I guess I expected them to swim all around like they did in the store... But I'm happy that they aren't sick or anything. I will raise the temp to 82-84 if my otos don't mind... To be honest I like them more than the rams.

I am glad that I'm not doing anything wrong : ) That sums up what they have been doing: hanging in the plants and eating food that's around. They aren't very eager to hunt down the pellets when I feed but instead graze on them for a couple of hours. Maybe I shouldn't feed daily. I'm not feeding much, though.


----------



## F22 (Sep 21, 2008)

oto cats are fine at 82F i wouldn't worry too much, try to feed every other day in my opinion.


----------



## zdnet (Aug 13, 2010)

justlikeapill said:


> They aren't very eager to hunt down the pellets when I feed but instead graze on them for a couple of hours. Maybe I shouldn't feed daily. I'm not feeding much, though.

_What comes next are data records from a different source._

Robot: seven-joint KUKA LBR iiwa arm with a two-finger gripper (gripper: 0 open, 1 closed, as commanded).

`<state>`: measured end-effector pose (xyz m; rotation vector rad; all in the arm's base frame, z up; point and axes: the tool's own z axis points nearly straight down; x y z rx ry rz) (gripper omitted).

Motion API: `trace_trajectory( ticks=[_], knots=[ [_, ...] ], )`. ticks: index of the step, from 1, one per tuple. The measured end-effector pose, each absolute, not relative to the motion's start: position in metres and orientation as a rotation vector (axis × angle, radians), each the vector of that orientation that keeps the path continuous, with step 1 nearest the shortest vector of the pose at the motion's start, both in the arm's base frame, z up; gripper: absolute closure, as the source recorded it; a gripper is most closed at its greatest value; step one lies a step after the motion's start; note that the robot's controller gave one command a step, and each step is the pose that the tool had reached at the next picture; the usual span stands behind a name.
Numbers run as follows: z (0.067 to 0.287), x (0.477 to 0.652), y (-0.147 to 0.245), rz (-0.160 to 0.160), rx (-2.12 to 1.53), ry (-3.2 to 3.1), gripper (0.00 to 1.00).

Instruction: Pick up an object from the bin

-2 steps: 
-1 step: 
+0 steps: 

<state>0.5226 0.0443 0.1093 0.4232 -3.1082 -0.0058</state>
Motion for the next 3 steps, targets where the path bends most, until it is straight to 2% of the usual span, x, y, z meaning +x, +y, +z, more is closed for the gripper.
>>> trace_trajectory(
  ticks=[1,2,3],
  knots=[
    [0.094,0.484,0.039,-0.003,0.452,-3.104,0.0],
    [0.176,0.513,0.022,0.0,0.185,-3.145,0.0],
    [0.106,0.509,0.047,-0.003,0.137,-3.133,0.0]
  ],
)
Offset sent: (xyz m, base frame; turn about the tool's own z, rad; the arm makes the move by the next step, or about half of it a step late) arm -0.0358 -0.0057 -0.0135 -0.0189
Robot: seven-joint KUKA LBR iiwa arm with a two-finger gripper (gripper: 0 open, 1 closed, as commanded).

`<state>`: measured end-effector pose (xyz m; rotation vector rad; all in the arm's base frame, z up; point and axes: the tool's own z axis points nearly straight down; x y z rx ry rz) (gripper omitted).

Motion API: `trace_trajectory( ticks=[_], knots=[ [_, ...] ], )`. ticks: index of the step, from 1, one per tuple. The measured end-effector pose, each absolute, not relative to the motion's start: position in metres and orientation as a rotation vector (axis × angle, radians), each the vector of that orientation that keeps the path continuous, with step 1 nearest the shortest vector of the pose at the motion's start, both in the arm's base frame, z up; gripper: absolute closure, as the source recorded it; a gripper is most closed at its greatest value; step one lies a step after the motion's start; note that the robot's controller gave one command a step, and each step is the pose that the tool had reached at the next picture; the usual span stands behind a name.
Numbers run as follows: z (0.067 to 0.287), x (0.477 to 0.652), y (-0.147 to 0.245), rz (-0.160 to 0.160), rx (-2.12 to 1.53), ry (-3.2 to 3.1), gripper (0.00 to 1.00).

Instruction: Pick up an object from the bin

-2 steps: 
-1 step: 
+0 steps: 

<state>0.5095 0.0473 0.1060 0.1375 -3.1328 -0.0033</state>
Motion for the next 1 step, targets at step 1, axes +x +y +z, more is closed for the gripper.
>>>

May be try another type of food. I have a german blue ram in a 10g. I feed her home-made food daily. At meal time, her iridescent blue grew intense as she was expecting the next drop and then darting to catch the sinking feed. She loves her food to the point of chasing the young dwarf neon rainbow around when she stole the food one too many times. The GBR does take time to savour the food once it is in her mouth while the neon rainbow scoops up the rest.


----------



## DavidZ (Nov 17, 2009)

no need to waste energy and go as high as 84, 82 will do just fine!
Some plants will have a problem with the water at 84 or 82.


----------



## DavidZ (Nov 17, 2009)

By the way if you want some movement in the tank, add some top fish!


----------



## The Bald Man (Aug 11, 2016)

deleted_user_7 said:


> I guess I expected them to swim all around like they did in the store... But I'm happy that they aren't sick or anything. I will raise the temp to 82-84 if my otos don't mind... To be honest I like them more than the rams.
> 
> I am glad that I'm not doing anything wrong : ) That sums up what they have been doing: hanging in the plants and eating food that's around. They aren't very eager to hunt down the pellets when I feed but instead graze on them for a couple of hours. Maybe I shouldn't feed daily. I'm not feeding much, though.


6 years to late lol
but a school of rummy nose tetra will bring them out.
that and lots of plants to hide in. the more places to hide the more they will
come out and the more small fish swimming in the open, the safe the rams will feel.

Blast from the past.


----------